We documented a requirement for Fes1S for the ubiquitin-dependent degradation of five misfolded model substrates (Rpo41*, DHFRMutC-HA-Ura3, DHFRMutD-HA-Ura3, Ste6* C, and ΔssPrA; this study; Gowda et al., 2013). These misfolded proteins require Hsp70 (SSA class) and ubiquitin E3 ligases San1 and Ubr1 for their degradation. Of interest, another misfolded ubiquitin proteasome system substrate, CPY-GFP, has recently been reported not to depend on Fes1 for its degradation (Abrams et al., 2014). In this study, we document that nuclear and San1-dependent substrates Sed1*-GFP and Rad16*-GFP also do not depend on Fes1. These observations suggest that yet-undetermined characteristics of particular misfolded proteins target them for degradation via different pathways. In light of the fact that Fes1S functions in misfolded protein degradation as an Hsp70 nucleotide exchange factor, the transient and dynamic interactions of a given misfolded protein and Hsp70 could influence its dependence on Fes1. We are investigating what characteristics of a misfolded protein control its Fes1S dependence for degradation.

Three lines of evidence support the idea that Fes1L has evolved to provide novel functions for the FES1 gene. First, the intron and the amino acid sequences encoded by exon II are conserved within Saccharomycetaceae. Second, Fes1L is an active Hsp70 NEF in vitro and can, when overexpressed in the cytosol, replace Fes1S function. Third, Fes1L is differentially targeted to the nucleus by an NLS. Of importance, even though Fes1L is targeted to the nucleus by its NLS, it is not excluded from the cytosol. Thus it is hindered in executing the functions of Fes1S in the cytosol in part by its nuclear targeting but also in part by its lower expression levels. The smaller volume of the nucleoplasm compared with that of the cytosol might explain how Fes1L reaches sufficiently high levels for activity. However, the exact cell biological role that Fes1L plays as an Hsp70 NEF in the nucleus remains to be determined. To this end, our data show that its removal does not severely impair proteostasis, the heat shock response, and the clearance of misfolded proteins. Based on the well-understood biochemical role of Hsp70 NEFs, however, it is likely that Fes1L functions to release protein substrates bound by Hsp70 in the nucleus. According to this scenario, the hydrophobic patches of the substrate become available for interaction with downstream factors (e.g., chaperones and ubiquitin E3 ligases), and, at the same time, Hsp70 becomes available to engage new substrates.

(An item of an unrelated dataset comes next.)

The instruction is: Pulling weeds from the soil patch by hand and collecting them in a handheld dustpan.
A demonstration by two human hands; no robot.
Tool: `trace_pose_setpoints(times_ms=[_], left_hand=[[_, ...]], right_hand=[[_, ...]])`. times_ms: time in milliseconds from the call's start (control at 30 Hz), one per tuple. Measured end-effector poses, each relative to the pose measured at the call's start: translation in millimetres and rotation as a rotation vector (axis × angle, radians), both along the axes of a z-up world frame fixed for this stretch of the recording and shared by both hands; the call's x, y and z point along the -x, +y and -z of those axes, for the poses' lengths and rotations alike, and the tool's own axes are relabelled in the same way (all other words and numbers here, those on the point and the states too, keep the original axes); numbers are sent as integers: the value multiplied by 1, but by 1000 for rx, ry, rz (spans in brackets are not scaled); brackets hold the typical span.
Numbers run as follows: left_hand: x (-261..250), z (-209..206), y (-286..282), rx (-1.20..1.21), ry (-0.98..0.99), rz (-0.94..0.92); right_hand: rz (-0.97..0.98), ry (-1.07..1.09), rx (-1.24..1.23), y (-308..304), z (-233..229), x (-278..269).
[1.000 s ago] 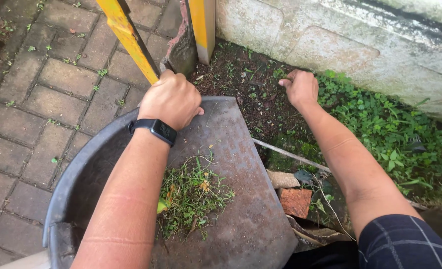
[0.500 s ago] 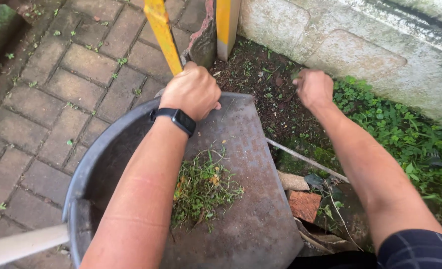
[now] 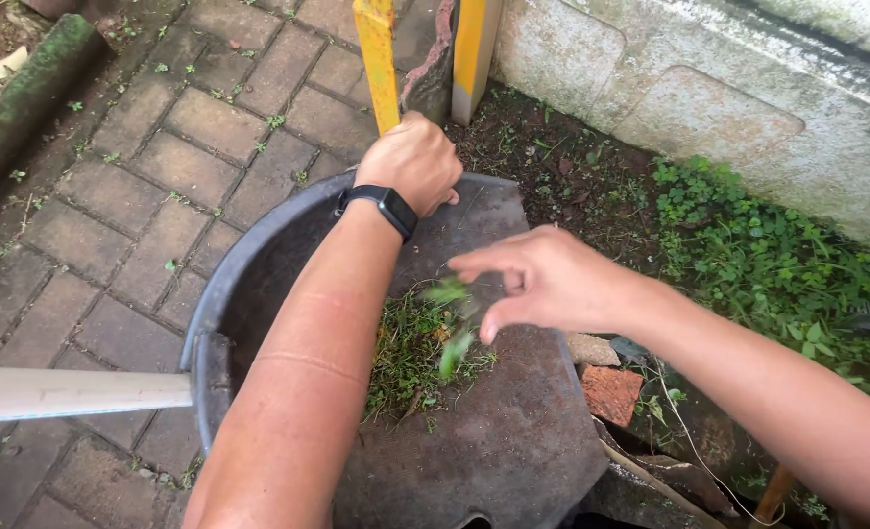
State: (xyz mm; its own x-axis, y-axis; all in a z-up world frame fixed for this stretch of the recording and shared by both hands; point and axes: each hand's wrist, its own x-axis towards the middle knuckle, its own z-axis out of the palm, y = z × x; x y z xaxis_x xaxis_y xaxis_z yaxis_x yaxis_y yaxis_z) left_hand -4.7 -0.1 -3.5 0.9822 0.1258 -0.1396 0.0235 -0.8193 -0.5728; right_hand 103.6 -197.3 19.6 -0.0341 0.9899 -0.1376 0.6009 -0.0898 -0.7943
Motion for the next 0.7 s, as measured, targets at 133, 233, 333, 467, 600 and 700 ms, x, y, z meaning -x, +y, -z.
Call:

The FES1 gene is activated via a canonical HSE by Hsf1 and responds to heat shock by increased transcription. The increased transcription results in preferential induction of transcripts that ends at the promoter-proximal polyadenylation site. Consistent with the preferential induction of Fes1S over Fes1L, this splice isoform is the most abundant and also displays the most severe phenotypes when removed. Thus Fes1S can be viewed as the stress-inducible form of Fes1.

For the FES1 transcript, polyadenylation at the intron-localized promoter-proximal polyadenylation site competes with excision of the intron. The stress-regulated alternative splicing can principally occur at the level of polyadenylation or at the level of splicing. Both processes are affected by heat shock. Specifically, splicing is inactivated by heat shock, and Hsp70 is involved in its recovery (Vogel et al., 1995). Recently a mechanism for the regulation of polyadenylation during heat shock has been described involving poly(ADP-ribosyl)ation of poly(A) polymerase (Di Giammartino et al., 2013).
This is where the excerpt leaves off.